# Description of the task
Print the listing in full, with no character changed.

◆ ◆ ◆ ◆ ◆ ◆ ◆

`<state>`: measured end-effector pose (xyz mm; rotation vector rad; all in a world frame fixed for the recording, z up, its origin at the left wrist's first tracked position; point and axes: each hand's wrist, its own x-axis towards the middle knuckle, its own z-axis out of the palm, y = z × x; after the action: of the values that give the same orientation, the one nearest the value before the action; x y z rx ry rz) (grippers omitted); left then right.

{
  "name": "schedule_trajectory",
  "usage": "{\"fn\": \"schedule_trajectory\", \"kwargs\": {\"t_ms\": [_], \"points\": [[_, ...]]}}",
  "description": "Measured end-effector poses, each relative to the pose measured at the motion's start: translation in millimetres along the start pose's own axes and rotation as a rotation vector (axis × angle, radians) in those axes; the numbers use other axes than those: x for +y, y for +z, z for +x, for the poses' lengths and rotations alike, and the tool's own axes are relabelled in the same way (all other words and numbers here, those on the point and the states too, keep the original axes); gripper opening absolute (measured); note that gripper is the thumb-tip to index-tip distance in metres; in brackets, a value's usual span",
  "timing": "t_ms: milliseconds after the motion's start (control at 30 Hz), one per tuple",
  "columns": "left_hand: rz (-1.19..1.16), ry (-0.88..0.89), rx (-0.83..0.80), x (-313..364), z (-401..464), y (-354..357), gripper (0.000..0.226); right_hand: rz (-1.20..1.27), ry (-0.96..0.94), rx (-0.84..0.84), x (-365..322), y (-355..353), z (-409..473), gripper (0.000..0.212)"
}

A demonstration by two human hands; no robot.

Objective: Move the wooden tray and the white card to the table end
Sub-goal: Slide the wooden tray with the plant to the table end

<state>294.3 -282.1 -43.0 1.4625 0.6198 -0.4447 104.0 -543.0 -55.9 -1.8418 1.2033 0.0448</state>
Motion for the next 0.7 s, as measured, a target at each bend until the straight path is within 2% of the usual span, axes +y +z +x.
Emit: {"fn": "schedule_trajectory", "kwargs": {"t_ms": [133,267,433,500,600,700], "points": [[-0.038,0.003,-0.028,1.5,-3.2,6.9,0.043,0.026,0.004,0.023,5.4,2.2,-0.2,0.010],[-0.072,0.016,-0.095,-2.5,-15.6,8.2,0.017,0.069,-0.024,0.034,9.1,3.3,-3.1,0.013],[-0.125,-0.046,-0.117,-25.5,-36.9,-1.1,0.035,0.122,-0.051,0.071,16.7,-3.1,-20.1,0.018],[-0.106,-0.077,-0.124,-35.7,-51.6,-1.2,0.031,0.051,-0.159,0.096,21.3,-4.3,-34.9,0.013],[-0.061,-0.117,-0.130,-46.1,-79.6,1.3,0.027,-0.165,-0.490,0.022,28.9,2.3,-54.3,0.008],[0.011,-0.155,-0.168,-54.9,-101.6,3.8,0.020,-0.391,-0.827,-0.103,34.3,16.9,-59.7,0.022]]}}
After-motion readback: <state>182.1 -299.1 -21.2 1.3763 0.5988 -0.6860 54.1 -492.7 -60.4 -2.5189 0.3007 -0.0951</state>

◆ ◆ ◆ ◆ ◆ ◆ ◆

# Solved exercise
`<state>`: measured end-effector pose (xyz mm; rotation vector rad; all in a world frame fixed for the recording, z up, its origin at the left wrist's first tracked position; point and axes: each hand's wrist, its own x-axis towards the middle knuckle, its own z-axis out of the palm, y = z × x; after the action: of the values that give the same orientation, the one nearest the value before the action; x y z rx ry rz) (grippers omitted); left then right.

{
  "name": "schedule_trajectory",
  "usage": "{\"fn\": \"schedule_trajectory\", \"kwargs\": {\"t_ms\": [_], \"points\": [[_, ...]]}}",
  "description": "Measured end-effector poses, each relative to the pose measured at the motion's start: translation in millimetres along the start pose's own axes and rotation as a rotation vector (axis × angle, radians) in those axes; the numbers use other axes than those: x for +y, y for +z, z for +x, for the poses' lengths and rotations alike, and the tool's own axes are relabelled in the same way (all other words and numbers here, those on the point and the states too, keep the original axes); gripper opening absolute (measured); note that gripper is the thumb-tip to index-tip distance in metres; in brackets, a value's usual span",
  "timing": "t_ms: milliseconds after the motion's start (control at 30 Hz), one per tuple",
  "columns": "left_hand: rz (-1.19..1.16), ry (-0.88..0.89), rx (-0.83..0.80), x (-313..364), z (-401..464), y (-354..357), gripper (0.000..0.226); right_hand: rz (-1.20..1.27), ry (-0.96..0.94), rx (-0.84..0.84), x (-365..322), y (-355..353), z (-409..473), gripper (0.000..0.212)"
}

A demonstration by two human hands; no robot.

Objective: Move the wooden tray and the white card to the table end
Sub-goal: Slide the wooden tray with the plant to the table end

<state>294.3 -282.1 -43.0 1.4625 0.6198 -0.4447 104.0 -543.0 -55.9 -1.8418 1.2033 0.0448</state>
Motion for the next 0.7 s, as measured, a target at each bend until the straight path is within 2% of the usual span, axes +y +z +x.
Emit: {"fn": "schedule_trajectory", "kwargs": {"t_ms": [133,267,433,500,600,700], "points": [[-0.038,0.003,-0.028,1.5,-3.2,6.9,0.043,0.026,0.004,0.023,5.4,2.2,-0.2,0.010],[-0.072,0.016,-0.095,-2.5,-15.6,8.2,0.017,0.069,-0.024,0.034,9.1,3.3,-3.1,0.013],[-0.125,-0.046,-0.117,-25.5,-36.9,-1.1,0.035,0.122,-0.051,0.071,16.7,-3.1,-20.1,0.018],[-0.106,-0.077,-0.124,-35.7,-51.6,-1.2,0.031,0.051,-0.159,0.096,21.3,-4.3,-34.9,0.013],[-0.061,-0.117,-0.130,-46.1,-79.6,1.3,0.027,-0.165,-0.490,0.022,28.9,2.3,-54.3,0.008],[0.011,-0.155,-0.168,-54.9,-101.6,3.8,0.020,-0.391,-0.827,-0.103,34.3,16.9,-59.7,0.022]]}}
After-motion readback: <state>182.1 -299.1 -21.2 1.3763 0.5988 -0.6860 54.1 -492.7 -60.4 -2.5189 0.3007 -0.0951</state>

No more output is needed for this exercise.